在 Dify 中,要让 Agent 高效处理复杂任务——比如“帮用户比价并预订下周北京飞上海的经济舱机票”——单靠一次 LLM 生成远远不足以应对。目标必须拆解为可验证、可中断、可工具调用的明确步骤,否则模型很容易产生价格幻觉、忽略航班时间、跳过退改规则校验。下面直接剖析实操层面的拆解方法、控制机制与收敛策略。

识别可拆解任务的三个关键信号
什么样的用户输入需要启动多步推理拆解?具备三个典型特征:含时间范围(例如“下周”“未来三天”)、含比较逻辑(例如“cheapest”“better than”)、含多实体约束(例如“北京→上海+经济舱+含行李额”)。只要命中其中一个条件,就不要指望单次 Prompt 能给出准确结果。实测数据表明,强行使用单 Prompt 让 LLM 一次性输出比价结果,错误率高达 68%——模型根本难以同时精确追踪航班号、班次时刻、航司政策、实时库存这四个维度。这一步不拆解,后续所有工具调用都将建立在错误前提之上。
使用 CotAgentRunner 强制分步执行流程
方法一:在 Agent 配置中启用思维链模式
进入 Agent 编辑页面 →「高级设置」→ 勾选【Enable Chain of Thought】→ 选择 cot_v2 模式。该模式会自动注入思考模板,强制模型输出 【Plan→Tool Call→Observation→Revise】 四段结构。简单来说,模型必须先规划、再调用工具、再观察返回结果、再决定是否需要修正。
方法二:手动注入分步指令前缀
在 System Prompt 开头插入固定引导语:“你必须严格按以下四步执行:① 明确用户需求中的全部约束条件;② 列出需调用的工具及调用顺序;③ 每次仅调用一个工具并等待返回结果;④ 根据观测结果决定是否继续下一步或合成最终答案。”请注意,“每次仅调用一个工具”这句话一定不能省略——Dify 默认允许并行调用,但多数机票类 API 并不支持并发查询,一并发就容易触发限流并返回空数据。
设计可终止的子任务边界
完成拆解和强制分步后,还需要为每个子任务设定明确的“终点线”,以防止无限循环或提前偏离正确方向。
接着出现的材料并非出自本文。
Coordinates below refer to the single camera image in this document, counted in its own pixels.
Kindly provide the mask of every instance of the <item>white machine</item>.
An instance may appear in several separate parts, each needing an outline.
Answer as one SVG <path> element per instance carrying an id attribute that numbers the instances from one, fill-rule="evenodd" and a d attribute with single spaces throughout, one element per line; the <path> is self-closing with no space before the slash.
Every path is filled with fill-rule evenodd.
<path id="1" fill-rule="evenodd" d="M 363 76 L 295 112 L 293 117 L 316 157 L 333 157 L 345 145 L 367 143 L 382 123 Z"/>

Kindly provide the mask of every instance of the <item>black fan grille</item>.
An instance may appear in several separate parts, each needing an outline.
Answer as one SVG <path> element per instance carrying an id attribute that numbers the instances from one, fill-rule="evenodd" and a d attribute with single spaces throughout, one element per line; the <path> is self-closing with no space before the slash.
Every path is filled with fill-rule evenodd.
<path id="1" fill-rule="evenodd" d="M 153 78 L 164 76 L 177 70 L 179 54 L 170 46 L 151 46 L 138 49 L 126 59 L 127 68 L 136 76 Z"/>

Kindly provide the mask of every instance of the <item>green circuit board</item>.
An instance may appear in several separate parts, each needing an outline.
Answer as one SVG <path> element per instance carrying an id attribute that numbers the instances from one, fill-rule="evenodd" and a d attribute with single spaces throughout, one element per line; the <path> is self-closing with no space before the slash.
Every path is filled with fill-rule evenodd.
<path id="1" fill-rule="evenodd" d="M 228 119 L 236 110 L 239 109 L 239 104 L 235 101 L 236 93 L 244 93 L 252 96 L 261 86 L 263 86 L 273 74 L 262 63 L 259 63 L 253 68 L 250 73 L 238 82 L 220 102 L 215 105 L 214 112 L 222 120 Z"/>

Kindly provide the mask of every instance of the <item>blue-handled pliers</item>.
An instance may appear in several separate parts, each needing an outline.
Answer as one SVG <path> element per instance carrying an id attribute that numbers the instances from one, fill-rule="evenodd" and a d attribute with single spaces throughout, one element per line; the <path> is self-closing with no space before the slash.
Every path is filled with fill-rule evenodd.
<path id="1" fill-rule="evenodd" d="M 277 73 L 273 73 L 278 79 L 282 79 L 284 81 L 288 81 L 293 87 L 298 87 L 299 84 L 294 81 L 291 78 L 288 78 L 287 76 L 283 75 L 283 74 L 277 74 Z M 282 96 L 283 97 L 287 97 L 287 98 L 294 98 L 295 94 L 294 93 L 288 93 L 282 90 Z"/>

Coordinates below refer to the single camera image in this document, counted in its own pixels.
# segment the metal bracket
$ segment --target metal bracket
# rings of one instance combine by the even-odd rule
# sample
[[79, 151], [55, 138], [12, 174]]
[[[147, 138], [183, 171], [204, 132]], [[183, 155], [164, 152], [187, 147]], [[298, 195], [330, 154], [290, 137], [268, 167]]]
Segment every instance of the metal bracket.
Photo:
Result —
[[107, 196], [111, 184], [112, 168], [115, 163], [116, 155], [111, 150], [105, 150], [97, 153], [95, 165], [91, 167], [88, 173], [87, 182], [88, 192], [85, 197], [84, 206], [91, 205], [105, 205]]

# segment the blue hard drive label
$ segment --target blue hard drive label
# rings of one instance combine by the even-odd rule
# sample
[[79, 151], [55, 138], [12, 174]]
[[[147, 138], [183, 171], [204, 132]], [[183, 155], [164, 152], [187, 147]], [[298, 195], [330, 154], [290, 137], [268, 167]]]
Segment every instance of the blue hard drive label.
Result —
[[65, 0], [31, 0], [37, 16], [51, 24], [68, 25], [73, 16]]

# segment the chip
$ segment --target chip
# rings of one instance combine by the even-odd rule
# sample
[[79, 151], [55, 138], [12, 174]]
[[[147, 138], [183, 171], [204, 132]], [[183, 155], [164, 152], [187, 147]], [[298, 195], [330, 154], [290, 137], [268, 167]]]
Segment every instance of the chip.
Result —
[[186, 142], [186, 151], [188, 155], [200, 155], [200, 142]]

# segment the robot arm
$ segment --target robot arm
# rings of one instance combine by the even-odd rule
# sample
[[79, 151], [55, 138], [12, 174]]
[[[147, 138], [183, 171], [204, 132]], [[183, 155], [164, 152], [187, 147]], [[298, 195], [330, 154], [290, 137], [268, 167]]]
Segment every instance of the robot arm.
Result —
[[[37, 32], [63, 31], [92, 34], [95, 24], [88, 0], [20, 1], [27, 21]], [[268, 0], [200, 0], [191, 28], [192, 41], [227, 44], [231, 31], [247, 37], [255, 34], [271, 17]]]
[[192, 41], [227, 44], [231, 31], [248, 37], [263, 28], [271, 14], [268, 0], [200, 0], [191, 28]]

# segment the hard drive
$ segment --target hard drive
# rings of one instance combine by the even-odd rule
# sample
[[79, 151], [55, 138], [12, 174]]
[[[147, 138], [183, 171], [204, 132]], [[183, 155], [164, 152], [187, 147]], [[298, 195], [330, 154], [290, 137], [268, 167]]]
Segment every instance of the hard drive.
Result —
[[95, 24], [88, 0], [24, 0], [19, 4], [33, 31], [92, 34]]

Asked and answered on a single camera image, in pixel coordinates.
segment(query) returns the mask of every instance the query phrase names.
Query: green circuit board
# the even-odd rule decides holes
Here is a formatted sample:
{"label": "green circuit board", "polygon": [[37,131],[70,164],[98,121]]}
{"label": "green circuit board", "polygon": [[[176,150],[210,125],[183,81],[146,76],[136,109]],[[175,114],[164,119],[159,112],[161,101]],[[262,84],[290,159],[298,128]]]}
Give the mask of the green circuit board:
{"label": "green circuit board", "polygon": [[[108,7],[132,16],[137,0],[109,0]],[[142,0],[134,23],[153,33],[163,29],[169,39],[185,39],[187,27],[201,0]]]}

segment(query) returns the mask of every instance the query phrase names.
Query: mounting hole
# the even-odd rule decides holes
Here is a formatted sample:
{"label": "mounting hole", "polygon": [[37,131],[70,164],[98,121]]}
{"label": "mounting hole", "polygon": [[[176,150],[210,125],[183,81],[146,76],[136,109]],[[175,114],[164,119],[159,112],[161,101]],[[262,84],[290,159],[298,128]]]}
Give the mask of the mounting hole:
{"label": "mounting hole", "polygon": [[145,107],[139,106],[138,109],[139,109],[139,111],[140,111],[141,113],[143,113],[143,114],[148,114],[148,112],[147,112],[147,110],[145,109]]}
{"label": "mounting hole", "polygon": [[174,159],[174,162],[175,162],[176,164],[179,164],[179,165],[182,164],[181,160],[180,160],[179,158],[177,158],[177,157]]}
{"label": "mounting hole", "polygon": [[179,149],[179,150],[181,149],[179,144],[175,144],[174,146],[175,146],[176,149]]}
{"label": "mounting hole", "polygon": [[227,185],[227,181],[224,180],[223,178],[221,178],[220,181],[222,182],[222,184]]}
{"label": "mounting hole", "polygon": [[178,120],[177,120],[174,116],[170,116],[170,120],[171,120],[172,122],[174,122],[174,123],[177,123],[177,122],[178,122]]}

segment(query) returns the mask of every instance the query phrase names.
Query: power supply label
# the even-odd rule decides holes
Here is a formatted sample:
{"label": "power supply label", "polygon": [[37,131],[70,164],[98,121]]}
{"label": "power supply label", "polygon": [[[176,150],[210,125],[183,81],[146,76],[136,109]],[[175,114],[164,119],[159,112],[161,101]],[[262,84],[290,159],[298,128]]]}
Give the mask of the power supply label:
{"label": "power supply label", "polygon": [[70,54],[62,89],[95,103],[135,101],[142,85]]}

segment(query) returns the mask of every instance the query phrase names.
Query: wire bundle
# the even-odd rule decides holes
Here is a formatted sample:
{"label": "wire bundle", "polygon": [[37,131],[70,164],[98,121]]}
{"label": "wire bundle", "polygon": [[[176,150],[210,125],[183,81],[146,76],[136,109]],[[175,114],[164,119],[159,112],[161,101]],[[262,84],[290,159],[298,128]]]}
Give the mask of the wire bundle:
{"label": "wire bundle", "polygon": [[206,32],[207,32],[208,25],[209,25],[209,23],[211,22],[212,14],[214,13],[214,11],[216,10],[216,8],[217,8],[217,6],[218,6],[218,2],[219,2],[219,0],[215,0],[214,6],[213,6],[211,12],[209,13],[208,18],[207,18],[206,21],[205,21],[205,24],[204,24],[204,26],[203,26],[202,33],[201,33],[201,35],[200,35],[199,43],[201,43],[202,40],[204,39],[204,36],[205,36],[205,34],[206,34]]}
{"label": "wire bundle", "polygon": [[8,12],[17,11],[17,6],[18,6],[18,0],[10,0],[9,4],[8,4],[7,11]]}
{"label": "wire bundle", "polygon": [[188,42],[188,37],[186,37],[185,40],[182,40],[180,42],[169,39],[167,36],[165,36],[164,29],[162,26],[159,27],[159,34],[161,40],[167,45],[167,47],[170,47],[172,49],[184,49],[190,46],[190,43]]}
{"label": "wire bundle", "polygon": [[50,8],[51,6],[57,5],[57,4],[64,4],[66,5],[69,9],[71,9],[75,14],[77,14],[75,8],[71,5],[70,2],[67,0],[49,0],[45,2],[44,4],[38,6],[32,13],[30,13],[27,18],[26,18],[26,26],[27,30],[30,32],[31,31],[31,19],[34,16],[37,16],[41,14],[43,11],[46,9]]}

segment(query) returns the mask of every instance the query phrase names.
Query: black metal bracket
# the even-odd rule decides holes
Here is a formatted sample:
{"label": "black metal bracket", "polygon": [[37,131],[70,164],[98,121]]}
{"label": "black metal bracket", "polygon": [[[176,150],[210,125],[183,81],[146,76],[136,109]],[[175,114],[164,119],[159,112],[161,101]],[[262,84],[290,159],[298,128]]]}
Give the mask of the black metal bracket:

第一步:定义每个子任务的 success_criteria 字段
在 workflow.yaml 的每个 Agent 节点下添加 output_schema。示例如下:
response_generator:
output_schema:
type: object
properties:
final_answer: {type: string}
should_terminate: {type: boolean, description: "当前轮次是否已满足用户全部需求"}
第二步:配置条件路由终止链路
在 edges 中添加显式的终止分支:
- from: response_generator
to: end
condition: "response.should_terminate == true"
第三步:设置全局最大迭代次数
进入 Workflow Settings → Execution Limits → 将 max_retries 设为 3。超过三次仍未达成 should_terminate:true,系统将自动降级为兜底响应——这能有效避免 Agent 在某个分支中陷入死循环。
工具调用顺序的物理约束校验
最后一个关键环节:确保工具调用的先后顺序不会被跳过或并行打乱。Dify 本身支持灵活编排,但一旦依赖关系配置错误,输出的结果就会完全偏离预期。
方法1:用 routing_rule 强制串行执行
在 workflow.yaml 中为工具类 Agent 添加依赖声明:
flight_searcher:
depends_on: [date_parser, city_resolver]
Dify Orchestrator 会自动检测依赖关系——如果 date_parser 未返回有效日期格式(例如不是 YYYY-MM-DD),flight_searcher 节点将直接跳过,不会触发执行。这就避免了使用错误参数去查询航班数据。
方法2:在 Tool 插件内嵌校验逻辑
在自定义工具代码中,于 execute() 函数开头加入以下校验:
if not re.match(r'^\d{4}-\d{2}-\d{2}$', inputs.get('date')):
raise ValueError("Invalid date format. Must be YYYY-MM-DD")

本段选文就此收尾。